Go through the material and copy each line that includes "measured".

——————————

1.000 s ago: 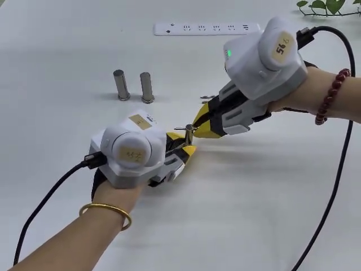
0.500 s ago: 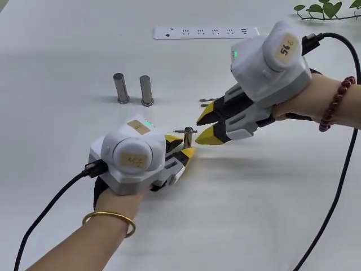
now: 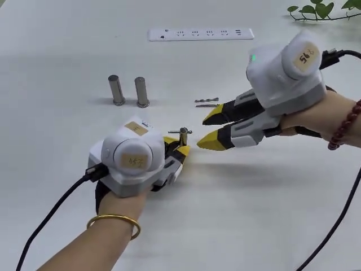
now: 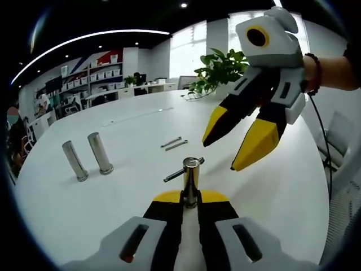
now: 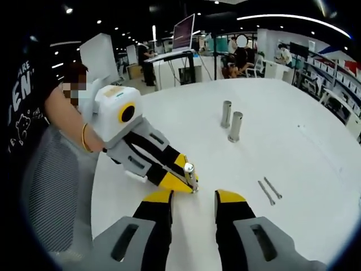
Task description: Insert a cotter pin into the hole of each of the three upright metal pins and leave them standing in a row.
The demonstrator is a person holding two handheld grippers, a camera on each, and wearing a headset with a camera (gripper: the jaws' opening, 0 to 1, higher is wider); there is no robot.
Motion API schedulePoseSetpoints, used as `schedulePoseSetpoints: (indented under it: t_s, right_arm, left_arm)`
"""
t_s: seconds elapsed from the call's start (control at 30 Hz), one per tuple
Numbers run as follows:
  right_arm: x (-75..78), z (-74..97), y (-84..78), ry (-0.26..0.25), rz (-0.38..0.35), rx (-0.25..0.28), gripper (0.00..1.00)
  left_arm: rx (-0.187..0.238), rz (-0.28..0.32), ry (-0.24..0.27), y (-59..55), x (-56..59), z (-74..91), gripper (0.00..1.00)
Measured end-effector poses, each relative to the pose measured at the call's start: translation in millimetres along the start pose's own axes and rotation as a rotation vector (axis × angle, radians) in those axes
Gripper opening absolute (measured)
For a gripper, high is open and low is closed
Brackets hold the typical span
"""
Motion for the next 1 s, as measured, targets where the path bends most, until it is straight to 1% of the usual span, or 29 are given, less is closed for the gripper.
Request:
schedulePoseSetpoints:
  t_s: [0.17, 0.43, 0.53, 0.63, 0.87, 1.0]
  right_arm:
    - [-3.4, 2.4, -2.0, -0.018, -0.049, 0.022, 0.28]
    - [-3.3, 4.4, -0.8, -0.050, -0.097, 0.052, 0.36]
    - [-3.5, 5.3, -0.6, -0.064, -0.110, 0.062, 0.38]
    - [-3.2, 5.9, -0.6, -0.081, -0.105, 0.063, 0.39]
    - [-4.0, 5.6, 0.6, -0.097, -0.141, 0.084, 0.39]
    - [-4.3, 5.5, -0.8, -0.102, -0.154, 0.088, 0.39]
  left_arm:
    - [-0.001, -0.002, -0.004, 0.1, -0.4, -0.2, 0.06]
    - [0.002, 0.006, -0.004, 0.8, -2.6, -0.9, 0.06]
    - [-0.001, 0.008, -0.005, 0.7, -3.5, -0.3, 0.06]
    - [-0.005, 0.005, -0.001, 0.3, -5.5, 1.7, 0.06]
    - [0.011, 0.012, 0.009, 6.6, -18.7, 9.9, 0.06]
    - [0.000, -0.003, 0.029, 5.7, -29.7, 15.5, 0.06]
Point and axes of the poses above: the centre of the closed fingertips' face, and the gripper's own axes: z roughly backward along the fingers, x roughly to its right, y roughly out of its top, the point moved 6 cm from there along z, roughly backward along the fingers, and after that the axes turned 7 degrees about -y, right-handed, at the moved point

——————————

[Exercise output]
Measured end-effector poses, each relative to the pose measured at the call's start: translation in millimetres along the start pose's own axes and rotation as a rotation vector (axis × angle, radians) in those axes
Gripper opening absolute (measured)
Motion for the next 1 s, as measured, targets where the path bends most, until it is straight to 1% of the usual span, or 29 are given, less is closed for the gripper.

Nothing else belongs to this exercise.